Problem: Reproduce the whole listing below without its pictures, exactly as written.
------------------------------------------------------------
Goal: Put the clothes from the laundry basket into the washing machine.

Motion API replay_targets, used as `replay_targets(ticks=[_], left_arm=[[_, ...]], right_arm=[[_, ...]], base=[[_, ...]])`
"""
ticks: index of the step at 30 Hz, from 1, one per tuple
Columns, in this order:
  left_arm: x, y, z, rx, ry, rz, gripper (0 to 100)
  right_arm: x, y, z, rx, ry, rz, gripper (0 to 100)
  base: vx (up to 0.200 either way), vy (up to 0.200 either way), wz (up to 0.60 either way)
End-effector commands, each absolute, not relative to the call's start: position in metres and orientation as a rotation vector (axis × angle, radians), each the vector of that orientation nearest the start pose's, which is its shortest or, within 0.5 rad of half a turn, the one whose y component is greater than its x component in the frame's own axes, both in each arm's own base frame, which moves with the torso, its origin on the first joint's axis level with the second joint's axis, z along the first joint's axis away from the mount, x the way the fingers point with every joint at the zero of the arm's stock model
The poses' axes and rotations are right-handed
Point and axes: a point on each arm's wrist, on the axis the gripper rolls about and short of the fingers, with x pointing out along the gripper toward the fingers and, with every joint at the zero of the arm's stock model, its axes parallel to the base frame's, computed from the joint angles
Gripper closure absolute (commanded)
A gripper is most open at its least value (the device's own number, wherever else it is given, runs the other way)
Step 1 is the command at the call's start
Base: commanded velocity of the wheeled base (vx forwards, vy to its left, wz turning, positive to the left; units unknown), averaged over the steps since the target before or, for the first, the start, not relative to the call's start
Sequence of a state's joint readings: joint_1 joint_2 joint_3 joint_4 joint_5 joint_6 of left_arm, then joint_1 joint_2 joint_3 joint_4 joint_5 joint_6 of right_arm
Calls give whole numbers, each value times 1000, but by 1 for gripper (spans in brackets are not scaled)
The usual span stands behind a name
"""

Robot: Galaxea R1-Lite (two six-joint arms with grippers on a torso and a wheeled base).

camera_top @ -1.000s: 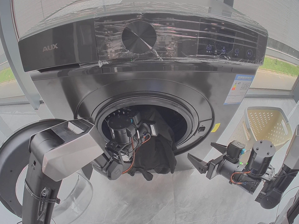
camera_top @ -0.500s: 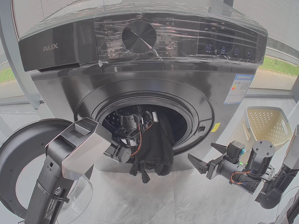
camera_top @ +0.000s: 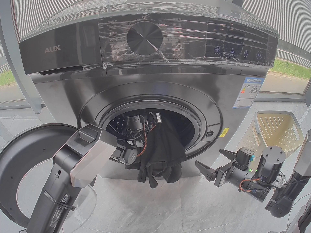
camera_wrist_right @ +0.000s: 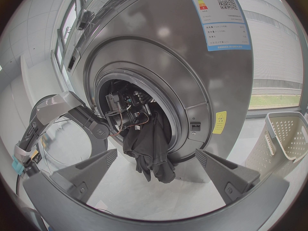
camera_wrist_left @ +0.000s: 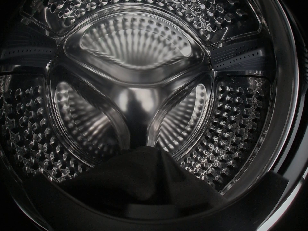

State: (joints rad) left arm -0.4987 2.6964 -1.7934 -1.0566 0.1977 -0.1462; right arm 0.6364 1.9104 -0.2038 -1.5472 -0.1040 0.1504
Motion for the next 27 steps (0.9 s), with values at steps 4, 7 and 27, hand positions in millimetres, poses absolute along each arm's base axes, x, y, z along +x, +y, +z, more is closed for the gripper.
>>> replay_targets(ticks=[4,7,27], left_arm=[[466,-254,53,-180,-73,-316,0],[454,-253,57,-145,17,-336,0],[401,-248,37,58,441,-521,0]], right_arm=[[205,148,83,90,190,518,0],[205,148,83,88,190,518,0],[204,150,80,85,201,525,0]], base=[[0,0,0],[0,0,0],[0,0,0]])
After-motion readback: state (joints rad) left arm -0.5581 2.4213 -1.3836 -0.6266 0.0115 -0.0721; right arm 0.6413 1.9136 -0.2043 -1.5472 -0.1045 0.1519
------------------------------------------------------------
Answer to the exercise:
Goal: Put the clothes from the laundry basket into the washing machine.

Motion API replay_targets, used as `replay_targets(ticks=[_], left_arm=[[_, ...]], right_arm=[[_, ...]], base=[[_, ...]])`
"""
ticks: index of the step at 30 Hz, from 1, one per tuple
Columns, in this order:
  left_arm: x, y, z, rx, ry, rz, gripper (0 to 100)
  right_arm: x, y, z, rx, ry, rz, gripper (0 to 100)
  base: vx (up to 0.200 either way), vy (up to 0.200 either way), wz (up to 0.60 either way)
End-effector commands, each absolute, not relative to the call's start: position in metres and orientation as a rotation vector (axis × angle, radians), each the vector of that orientation nearest the start pose's, which is its shortest or, within 0.5 rad of half a turn, the one whose y component is greater than its x component in the frame's own axes, both in each arm's own base frame, which moves with the torso, its origin on the first joint's axis level with the second joint's axis, z along the first joint's axis away from the mount, x the way the fingers point with every joint at the zero of the arm's stock model
The poses' axes and rotations are right-handed
Point and axes: a point on each arm's wrist, on the axis the gripper rolls about and short of the fingers, with x pointing out along the gripper toward the fingers and, with every joint at the zero of the arm's stock model, its axes parallel to the base frame's, computed from the joint angles
Gripper closure absolute (commanded)
A gripper is most open at its least value (the device's own number, wherever else it is given, runs the other way)
Step 1 is the command at the call's start
Base: commanded velocity of the wheeled base (vx forwards, vy to its left, wz turning, positive to the left; units unknown), averaged over the steps since the target before or, for the first, the start, not relative to the call's start
Sequence of a state's joint readings: joint_1 joint_2 joint_3 joint_4 joint_5 joint_6 of left_arm, then joint_1 joint_2 joint_3 joint_4 joint_5 joint_6 of right_arm
Calls give whole numbers, each value times 1000, but by 1 for gripper (spans in brackets are not scaled)
The usual span stands behind a name
"""

Robot: Galaxea R1-Lite (two six-joint arms with grippers on a torso and a wheeled base).

camera_top @ -1.000s: 
camera_top @ -0.500s: 
camera_top @ +0.000s: 
camera_wrist_right @ +0.000s: 
camera_wrist_left @ +0.000s: 

State: (joints rad) left arm -0.4987 2.6964 -1.7934 -1.0566 0.1977 -0.1462; right arm 0.6364 1.9104 -0.2038 -1.5472 -0.1040 0.1504
Motion for the next 27 steps (0.9 s), with values at steps 4, 7 and 27, hand positions in millimetres, poses absolute along each arm's base axes, x, y, z along +x, +y, +z, more is closed for the gripper.
>>> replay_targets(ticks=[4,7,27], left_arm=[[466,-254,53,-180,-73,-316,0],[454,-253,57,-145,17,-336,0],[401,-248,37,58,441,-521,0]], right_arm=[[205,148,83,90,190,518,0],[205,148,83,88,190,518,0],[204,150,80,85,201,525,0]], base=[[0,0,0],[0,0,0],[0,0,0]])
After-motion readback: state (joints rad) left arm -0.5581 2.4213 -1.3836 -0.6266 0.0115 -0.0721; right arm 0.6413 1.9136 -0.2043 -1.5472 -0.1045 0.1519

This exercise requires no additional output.